Work order — Once you find the line with "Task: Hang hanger" in the data that follows, repeat it and every line after it exactly, through the line with "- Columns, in".

*** Records to process Section Begins ***

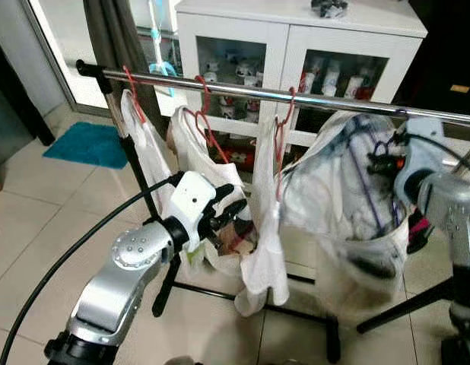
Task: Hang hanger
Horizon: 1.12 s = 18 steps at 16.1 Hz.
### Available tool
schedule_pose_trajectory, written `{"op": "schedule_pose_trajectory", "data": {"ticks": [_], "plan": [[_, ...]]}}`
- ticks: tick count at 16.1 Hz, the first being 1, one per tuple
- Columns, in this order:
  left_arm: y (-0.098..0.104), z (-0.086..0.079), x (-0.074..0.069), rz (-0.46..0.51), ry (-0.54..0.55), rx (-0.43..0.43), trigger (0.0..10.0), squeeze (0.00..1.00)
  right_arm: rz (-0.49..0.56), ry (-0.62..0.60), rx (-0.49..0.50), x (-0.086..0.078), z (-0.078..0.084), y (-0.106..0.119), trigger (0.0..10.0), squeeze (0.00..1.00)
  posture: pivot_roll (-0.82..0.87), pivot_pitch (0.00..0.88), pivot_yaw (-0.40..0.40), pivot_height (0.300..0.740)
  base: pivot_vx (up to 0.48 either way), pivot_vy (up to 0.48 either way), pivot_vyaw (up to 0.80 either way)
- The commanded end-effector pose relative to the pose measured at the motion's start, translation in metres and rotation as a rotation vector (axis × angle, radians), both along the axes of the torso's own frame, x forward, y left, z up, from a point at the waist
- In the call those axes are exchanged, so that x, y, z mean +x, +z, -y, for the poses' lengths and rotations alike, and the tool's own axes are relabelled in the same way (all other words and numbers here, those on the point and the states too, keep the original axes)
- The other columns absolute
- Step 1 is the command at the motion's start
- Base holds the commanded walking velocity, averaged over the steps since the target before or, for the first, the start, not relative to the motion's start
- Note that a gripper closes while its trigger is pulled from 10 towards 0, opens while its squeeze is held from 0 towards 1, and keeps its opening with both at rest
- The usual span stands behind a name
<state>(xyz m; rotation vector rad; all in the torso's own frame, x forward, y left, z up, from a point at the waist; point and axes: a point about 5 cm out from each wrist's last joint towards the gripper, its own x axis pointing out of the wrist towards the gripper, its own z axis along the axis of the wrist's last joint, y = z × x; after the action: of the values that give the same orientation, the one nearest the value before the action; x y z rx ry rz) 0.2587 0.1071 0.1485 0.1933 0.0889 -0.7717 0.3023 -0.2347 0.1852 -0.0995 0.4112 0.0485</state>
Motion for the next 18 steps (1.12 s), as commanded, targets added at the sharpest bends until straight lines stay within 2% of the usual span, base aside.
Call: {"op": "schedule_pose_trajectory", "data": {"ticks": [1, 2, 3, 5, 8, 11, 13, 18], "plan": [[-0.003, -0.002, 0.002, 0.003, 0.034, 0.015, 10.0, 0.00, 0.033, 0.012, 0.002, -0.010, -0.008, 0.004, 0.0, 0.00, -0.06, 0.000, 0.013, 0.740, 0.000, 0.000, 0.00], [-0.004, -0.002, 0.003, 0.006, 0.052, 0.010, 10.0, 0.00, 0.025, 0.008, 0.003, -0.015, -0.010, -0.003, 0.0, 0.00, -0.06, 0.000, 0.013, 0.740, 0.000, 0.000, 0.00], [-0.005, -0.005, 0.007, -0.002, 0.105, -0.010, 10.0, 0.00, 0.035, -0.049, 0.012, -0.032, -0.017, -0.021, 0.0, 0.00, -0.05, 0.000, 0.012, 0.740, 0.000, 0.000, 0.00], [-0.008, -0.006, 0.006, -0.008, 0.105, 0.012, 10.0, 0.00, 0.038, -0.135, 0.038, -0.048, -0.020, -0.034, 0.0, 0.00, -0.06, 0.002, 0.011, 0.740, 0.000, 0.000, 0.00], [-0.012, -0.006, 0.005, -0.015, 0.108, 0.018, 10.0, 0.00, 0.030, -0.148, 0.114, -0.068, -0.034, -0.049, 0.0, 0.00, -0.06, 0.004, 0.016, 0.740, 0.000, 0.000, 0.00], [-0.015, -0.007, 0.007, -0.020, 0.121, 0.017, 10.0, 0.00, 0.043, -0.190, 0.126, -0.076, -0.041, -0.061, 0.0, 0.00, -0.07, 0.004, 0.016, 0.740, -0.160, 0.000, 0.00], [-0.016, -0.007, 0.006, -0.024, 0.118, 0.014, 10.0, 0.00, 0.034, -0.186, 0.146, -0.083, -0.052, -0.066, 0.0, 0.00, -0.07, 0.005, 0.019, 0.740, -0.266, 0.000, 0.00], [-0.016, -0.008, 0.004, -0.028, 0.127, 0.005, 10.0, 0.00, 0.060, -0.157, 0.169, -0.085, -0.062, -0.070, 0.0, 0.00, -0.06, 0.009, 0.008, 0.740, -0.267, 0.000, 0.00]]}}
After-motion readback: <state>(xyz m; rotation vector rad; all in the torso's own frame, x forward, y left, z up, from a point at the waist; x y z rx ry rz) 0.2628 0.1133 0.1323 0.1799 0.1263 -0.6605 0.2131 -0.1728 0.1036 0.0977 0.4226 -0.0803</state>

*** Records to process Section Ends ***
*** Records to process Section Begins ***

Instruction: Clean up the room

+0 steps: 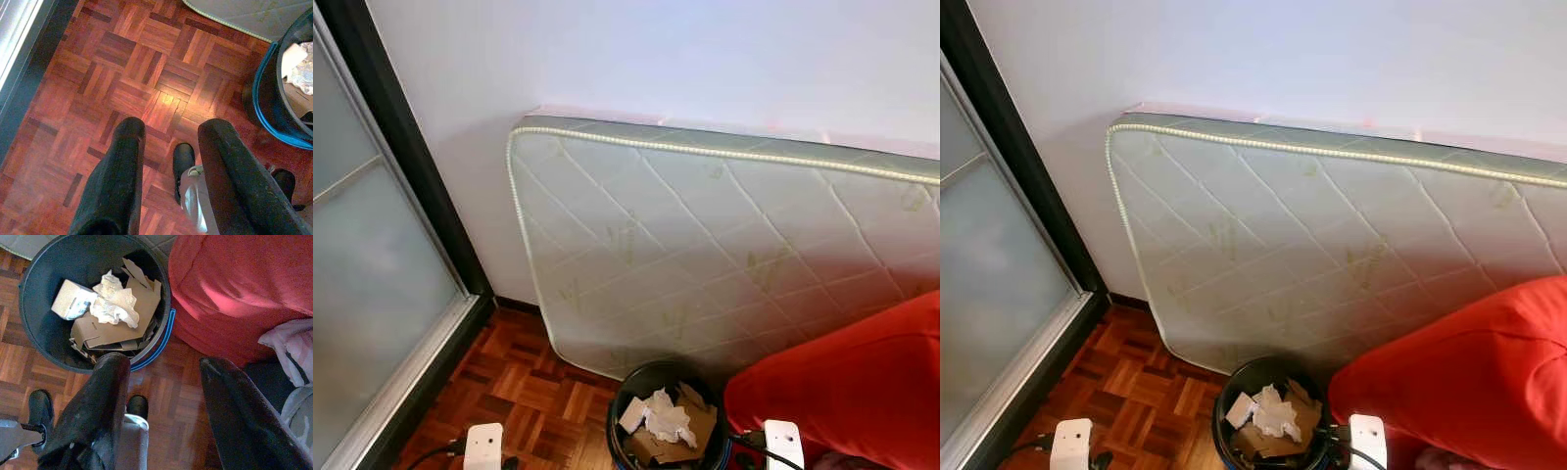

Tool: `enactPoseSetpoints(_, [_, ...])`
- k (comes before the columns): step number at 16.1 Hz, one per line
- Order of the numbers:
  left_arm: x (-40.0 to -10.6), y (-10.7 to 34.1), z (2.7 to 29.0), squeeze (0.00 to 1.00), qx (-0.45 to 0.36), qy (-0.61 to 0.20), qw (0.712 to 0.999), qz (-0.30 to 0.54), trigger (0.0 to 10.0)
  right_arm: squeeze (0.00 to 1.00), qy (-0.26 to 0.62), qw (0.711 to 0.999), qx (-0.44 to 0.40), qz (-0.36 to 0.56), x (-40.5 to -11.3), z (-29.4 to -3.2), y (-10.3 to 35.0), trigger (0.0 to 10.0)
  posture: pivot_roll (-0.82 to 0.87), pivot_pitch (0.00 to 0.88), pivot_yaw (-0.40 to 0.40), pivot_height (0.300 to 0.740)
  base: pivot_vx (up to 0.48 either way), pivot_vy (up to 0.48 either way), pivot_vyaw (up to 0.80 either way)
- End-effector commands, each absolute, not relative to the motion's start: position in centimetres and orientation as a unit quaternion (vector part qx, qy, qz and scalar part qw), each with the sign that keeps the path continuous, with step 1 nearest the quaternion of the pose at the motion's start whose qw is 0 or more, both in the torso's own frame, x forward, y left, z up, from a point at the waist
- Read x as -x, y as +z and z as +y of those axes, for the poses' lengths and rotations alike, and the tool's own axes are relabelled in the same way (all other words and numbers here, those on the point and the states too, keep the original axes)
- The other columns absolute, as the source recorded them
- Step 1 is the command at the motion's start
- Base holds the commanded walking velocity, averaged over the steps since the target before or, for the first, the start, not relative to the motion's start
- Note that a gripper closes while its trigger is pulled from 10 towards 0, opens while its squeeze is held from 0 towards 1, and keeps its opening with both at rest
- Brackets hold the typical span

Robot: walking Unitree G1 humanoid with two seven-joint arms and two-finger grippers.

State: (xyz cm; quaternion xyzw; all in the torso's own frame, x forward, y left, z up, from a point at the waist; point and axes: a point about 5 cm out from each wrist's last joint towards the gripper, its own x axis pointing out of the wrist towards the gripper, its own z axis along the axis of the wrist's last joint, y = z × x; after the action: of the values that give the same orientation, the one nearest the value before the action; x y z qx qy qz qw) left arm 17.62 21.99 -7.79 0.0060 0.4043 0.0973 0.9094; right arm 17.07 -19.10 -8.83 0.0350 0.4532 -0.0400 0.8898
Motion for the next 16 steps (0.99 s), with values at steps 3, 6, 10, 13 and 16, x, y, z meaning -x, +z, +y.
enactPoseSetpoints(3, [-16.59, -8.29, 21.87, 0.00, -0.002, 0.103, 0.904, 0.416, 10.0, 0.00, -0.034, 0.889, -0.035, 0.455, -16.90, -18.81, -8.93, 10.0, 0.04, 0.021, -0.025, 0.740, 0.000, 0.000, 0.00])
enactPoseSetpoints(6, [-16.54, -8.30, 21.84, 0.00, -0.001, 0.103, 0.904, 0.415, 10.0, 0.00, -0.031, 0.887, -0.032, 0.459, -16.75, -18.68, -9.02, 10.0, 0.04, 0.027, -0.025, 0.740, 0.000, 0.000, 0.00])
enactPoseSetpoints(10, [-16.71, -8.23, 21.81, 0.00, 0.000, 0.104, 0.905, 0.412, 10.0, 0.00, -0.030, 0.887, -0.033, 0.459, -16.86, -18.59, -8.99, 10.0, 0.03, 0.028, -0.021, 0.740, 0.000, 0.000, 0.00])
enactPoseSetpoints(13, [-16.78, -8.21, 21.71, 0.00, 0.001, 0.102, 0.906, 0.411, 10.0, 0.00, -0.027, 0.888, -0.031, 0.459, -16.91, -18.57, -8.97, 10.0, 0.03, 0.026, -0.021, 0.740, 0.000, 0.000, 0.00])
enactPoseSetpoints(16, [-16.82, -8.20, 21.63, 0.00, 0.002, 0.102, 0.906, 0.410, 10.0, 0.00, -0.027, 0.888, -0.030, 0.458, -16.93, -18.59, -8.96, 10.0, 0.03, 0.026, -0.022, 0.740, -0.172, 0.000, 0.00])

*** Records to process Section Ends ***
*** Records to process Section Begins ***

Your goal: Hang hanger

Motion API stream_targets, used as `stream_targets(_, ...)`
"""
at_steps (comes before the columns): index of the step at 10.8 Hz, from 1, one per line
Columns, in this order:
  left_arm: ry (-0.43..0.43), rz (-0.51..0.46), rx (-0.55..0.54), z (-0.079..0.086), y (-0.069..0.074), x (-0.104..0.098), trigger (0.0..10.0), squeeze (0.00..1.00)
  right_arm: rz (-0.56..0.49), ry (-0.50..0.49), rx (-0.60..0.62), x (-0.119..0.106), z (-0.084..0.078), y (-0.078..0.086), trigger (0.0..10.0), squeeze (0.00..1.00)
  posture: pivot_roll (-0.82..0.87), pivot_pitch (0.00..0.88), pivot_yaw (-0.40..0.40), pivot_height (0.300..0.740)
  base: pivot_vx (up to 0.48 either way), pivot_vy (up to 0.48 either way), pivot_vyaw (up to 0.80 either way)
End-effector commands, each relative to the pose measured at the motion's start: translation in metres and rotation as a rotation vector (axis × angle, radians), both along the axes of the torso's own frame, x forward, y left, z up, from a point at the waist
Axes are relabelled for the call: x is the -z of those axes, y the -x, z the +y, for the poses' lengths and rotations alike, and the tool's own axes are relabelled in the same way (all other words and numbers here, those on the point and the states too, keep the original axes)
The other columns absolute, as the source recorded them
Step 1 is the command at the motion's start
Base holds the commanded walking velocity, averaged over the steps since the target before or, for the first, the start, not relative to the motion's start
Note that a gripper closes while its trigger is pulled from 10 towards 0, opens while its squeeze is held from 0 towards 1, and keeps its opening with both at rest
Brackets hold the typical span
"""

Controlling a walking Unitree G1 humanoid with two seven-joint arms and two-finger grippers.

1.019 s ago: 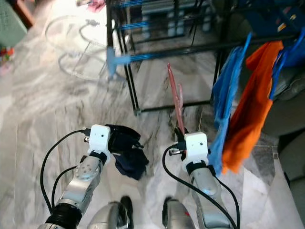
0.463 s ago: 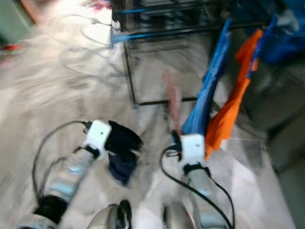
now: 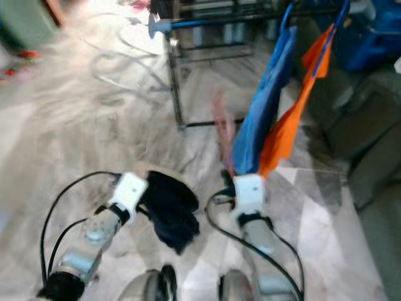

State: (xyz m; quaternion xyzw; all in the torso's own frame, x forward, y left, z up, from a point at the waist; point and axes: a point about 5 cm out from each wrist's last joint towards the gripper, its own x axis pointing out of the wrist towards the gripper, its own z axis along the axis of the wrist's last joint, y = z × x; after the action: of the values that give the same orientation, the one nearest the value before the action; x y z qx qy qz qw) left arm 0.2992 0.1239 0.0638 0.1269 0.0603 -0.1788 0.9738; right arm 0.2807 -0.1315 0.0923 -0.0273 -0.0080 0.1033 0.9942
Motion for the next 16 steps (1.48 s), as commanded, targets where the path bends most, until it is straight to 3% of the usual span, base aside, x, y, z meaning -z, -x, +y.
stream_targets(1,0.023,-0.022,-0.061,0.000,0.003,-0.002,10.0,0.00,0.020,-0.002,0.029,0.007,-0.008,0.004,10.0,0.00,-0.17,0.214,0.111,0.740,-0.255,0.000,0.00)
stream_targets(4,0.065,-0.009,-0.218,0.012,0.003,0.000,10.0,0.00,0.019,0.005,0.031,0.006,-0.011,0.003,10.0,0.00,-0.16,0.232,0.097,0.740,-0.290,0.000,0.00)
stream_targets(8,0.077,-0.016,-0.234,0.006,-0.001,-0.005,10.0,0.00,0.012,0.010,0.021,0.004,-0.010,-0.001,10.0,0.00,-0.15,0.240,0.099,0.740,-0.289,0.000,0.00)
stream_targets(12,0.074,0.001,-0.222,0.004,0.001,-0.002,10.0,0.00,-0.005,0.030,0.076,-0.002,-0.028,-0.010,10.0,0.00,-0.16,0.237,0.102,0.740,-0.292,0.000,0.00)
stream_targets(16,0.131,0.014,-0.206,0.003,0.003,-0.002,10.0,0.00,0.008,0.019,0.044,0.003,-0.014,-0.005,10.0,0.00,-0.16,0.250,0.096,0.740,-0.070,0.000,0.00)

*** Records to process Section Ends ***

Solved exercise —
Task: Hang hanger
Horizon: 1.12 s = 18 steps at 16.1 Hz.
### Available tool
schedule_pose_trajectory, written `{"op": "schedule_pose_trajectory", "data": {"ticks": [_], "plan": [[_, ...]]}}`
- ticks: tick count at 16.1 Hz, the first being 1, one per tuple
- Columns, in this order:

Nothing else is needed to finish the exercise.